◆ **SUPPLIED DATA**
┌────────

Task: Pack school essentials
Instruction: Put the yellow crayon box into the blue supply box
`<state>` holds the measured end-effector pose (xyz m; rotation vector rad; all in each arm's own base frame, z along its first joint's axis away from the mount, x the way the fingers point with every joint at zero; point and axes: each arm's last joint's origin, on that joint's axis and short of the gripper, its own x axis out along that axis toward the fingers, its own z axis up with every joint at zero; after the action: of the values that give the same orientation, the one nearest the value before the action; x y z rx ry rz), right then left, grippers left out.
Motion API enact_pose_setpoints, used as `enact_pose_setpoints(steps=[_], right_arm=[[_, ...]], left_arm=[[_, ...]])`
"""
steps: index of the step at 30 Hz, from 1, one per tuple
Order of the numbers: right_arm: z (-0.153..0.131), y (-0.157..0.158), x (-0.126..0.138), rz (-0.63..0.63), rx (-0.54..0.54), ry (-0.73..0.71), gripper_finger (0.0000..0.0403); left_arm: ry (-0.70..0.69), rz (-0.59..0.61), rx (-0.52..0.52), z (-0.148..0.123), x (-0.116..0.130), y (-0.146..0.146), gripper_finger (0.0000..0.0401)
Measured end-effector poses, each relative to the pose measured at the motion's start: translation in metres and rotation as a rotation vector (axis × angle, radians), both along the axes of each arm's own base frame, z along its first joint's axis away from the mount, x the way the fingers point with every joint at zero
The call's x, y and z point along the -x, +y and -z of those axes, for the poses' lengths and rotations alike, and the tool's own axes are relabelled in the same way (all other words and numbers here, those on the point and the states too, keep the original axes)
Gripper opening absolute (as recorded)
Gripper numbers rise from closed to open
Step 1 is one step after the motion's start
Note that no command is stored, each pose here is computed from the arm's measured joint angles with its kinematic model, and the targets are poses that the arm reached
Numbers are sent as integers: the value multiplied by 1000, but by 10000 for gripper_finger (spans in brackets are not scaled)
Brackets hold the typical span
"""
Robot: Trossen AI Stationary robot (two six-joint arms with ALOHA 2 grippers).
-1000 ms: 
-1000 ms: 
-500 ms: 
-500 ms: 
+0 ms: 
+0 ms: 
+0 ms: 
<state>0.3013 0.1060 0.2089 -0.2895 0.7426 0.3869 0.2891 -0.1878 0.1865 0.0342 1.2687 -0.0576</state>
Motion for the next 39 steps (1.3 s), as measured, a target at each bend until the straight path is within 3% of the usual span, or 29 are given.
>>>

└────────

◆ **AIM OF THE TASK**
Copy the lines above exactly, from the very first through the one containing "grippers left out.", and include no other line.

◆ **TASK OUTPUT**
Task: Pack school essentials
Instruction: Put the yellow crayon box into the blue supply box
`<state>` holds the measured end-effector pose (xyz m; rotation vector rad; all in each arm's own base frame, z along its first joint's axis away from the mount, x the way the fingers point with every joint at zero; point and axes: each arm's last joint's origin, on that joint's axis and short of the gripper, its own x axis out along that axis toward the fingers, its own z axis up with every joint at zero; after the action: of the values that give the same orientation, the one nearest the value before the action; x y z rx ry rz), right then left, grippers left out.

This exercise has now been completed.